I really enjoyed this video of Japanese style cabinetry. 
Thanks for sharing.


----------



## mmwood_1 (Oct 24, 2007)

jeremymcon said:


> I don't understand how that is supposed to be used... Which way is up in that chest? Because the one side is still completely open... Did he just not quite finish it in this video?

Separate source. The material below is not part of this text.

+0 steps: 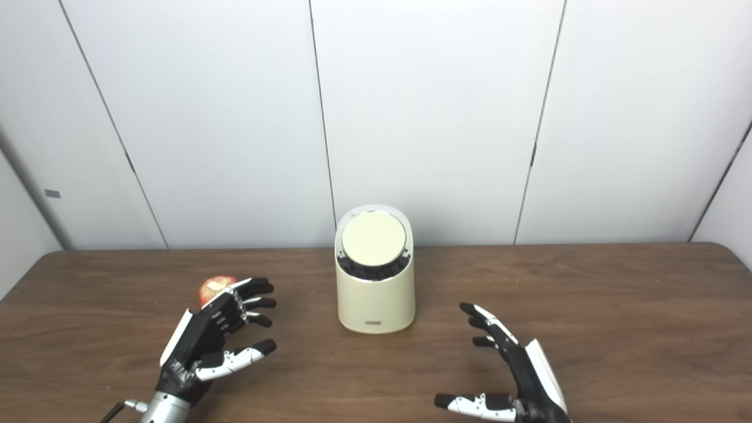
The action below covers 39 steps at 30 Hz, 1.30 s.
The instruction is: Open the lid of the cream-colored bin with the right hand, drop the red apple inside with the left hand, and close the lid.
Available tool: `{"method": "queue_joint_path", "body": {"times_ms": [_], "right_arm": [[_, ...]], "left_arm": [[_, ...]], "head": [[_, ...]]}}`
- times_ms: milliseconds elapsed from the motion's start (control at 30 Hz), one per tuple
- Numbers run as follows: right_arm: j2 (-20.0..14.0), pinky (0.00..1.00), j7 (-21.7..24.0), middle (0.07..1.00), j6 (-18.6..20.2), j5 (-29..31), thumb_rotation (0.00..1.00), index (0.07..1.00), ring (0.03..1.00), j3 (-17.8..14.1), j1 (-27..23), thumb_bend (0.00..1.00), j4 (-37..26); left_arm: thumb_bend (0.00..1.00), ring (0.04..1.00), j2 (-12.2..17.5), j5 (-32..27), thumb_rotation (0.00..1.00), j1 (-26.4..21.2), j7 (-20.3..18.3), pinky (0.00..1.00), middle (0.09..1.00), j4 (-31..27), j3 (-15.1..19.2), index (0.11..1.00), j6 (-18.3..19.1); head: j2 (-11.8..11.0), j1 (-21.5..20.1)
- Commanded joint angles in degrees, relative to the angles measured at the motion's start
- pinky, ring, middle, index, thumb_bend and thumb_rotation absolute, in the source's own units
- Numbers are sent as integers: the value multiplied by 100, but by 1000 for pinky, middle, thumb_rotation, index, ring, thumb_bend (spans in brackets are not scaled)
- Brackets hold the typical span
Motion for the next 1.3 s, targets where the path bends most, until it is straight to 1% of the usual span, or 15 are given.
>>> {"method": "queue_joint_path", "body": {"times_ms": [0,133,300,467,533,600,667,733,800,900,967,1067,1133,1200,1267], "right_arm": [[2,737,-44,884,-206,58,127,848,853,-6,-121,755,-101],[13,755,-41,886,-161,49,132,848,862,-5,-112,756,-139],[19,745,-44,883,-178,72,132,845,861,-10,-112,757,-125],[8,750,-47,885,-195,79,129,846,864,-18,-118,754,-104],[30,732,-36,885,-161,153,163,848,852,-39,-148,746,-104],[90,704,-22,887,-68,258,234,851,834,-56,-207,742,-167],[197,696,-50,887,-13,350,292,861,821,-72,-383,739,-203],[247,697,-30,886,56,375,313,871,817,-62,-583,738,-233],[253,686,25,899,182,311,324,892,824,-31,-803,735,-285],[228,681,65,905,561,-33,353,917,828,37,-1201,742,-394],[224,712,104,912,897,-172,387,939,844,43,-1550,771,-387],[222,739,154,916,1291,-233,421,955,860,27,-1909,803,-355],[200,764,251,914,1692,-197,451,958,876,-6,-2189,834,-364],[148,770,330,924,1990,-175,450,967,892,-26,-2428,843,-350],[74,777,378,924,2143,-184,430,971,901,-30,-2668,847,-269]], "left_arm": [[689,733,-35,-29,22,145,21,603,800,234,-40,805,-154],[693,740,-39,-75,24,142,5,604,801,244,-37,802,-142],[697,737,-31,-36,38,145,26,597,802,242,-34,803,-146],[684,734,-45,-18,17,148,37,595,802,227,-46,802,-146],[683,735,-61,-21,6,131,38,595,802,247,-53,803,-147],[682,735,-70,-8,5,113,47,596,802,283,-57,802,-165],[679,734,-75,-10,1,81,36,597,801,376,-60,802,-208],[676,735,-81,-9,0,57,25,597,802,440,-65,801,-249],[671,742,-88,-4,0,44,12,599,808,471,-71,803,-283],[673,746,-97,-18,0,41,13,615,810,503,-70,805,-277],[681,744,-117,-31,1,34,26,614,808,509,-67,805,-257],[686,744,-127,-25,3,18,32,613,806,544,-64,804,-275],[678,741,-125,8,0,9,47,610,807,568,-65,806,-304],[684,738,-132,-14,0,9,50,608,803,572,-60,803,-295],[677,737,-133,8,0,3,58,608,800,579,-61,802,-307]], "head": [[4,6],[4,6],[4,6],[-32,27],[-47,50],[-57,46],[-110,19],[-130,13],[-152,4],[-179,-31],[-193,-41],[-204,-53],[-204,-53],[-204,-53],[-205,-77]]}}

Correct, he didn't complete the drawer installation. Those narrow slats of wood on the inserted panels are drawer runners, so that was the face.


----------



## mmwood_1 (Oct 24, 2007)

I just built a coffee table in a similar style, with the exception of attaching the top. I could not figure out a way to do that without screws. If anyone knows a method, I would be interested in your info..


----------



## GeorgeC (Jul 30, 2008)

Put gussets in the corners and use pigs/dowels between gussets and top. 

George


----------



## Leo G (Oct 16, 2006)

You could almost hear the sound of a CNC gantry moving back and forth in the background. :smile:


----------



## hwebb99 (Nov 27, 2012)

Alchymist said:


> Did you cheat and use glue? :grin::grin:


 I can't remember. 😀


----------



## jeremymcon (Oct 16, 2014)

@mmwood 

Looking at the coffee table you made, I think that sliding dovetails may have worked for attaching the table top. You could have extended the short rails of the skirt up over the top of the legs and created the tail. Or extend the legs. Then cut two slots in the top. Don't use glue or only use it on one end. Might look a bit awkward with the slots being exposed at the edges though. But you could have filled them with more maple. Or you could have ripped the top lengthwise, cut stopped slots, and then slide each side of the slab onto the frame and glue it back together at the saw joint.


----------



## mmwood_1 (Oct 24, 2007)

GeorgeC said:


> Put gussets in the corners and use pigs/dowels between gussets and top.
> 
> George


I can see putting gussets in the corners using grooves in the aprons, but I can't envision holding a top down and in place by means of the gussets, without using either glue or hardware.


----------



## mmwood_1 (Oct 24, 2007)

jeremymcon,

The sliding dovetail approach is possible, but I may not be skilled enough to do that. When I have made them, I have found that, wood not being perfect, there always ended up being tight spots in the middle of the slide, probably due to lack of perfect flatness. The only way I could get one to slide more than a couple of inches is to make it loose enough to the point where they were no longer tight at the joints.

The ripping and glueing was not an option because the customer wanted to have this without glue or hardware. She compromised on the screws for the top because I couldn't figure out any other way.


----------



## m.n.j.chell (May 12, 2016)

Pinned mortise and tenon, like all the other joints?


----------



## mmwood_1 (Oct 24, 2007)

mikechell said:


> Pinned mortise and tenon, like all the other joints?


Hmm, interesting idea, if it had a thicker top, possibly. Although it wouldn't have been practical for this piece due to the amount of overhang in some areas. The pins would have had to be about 7"-8" long. Still, something to consider for future tests. Thanks for the reply.


----------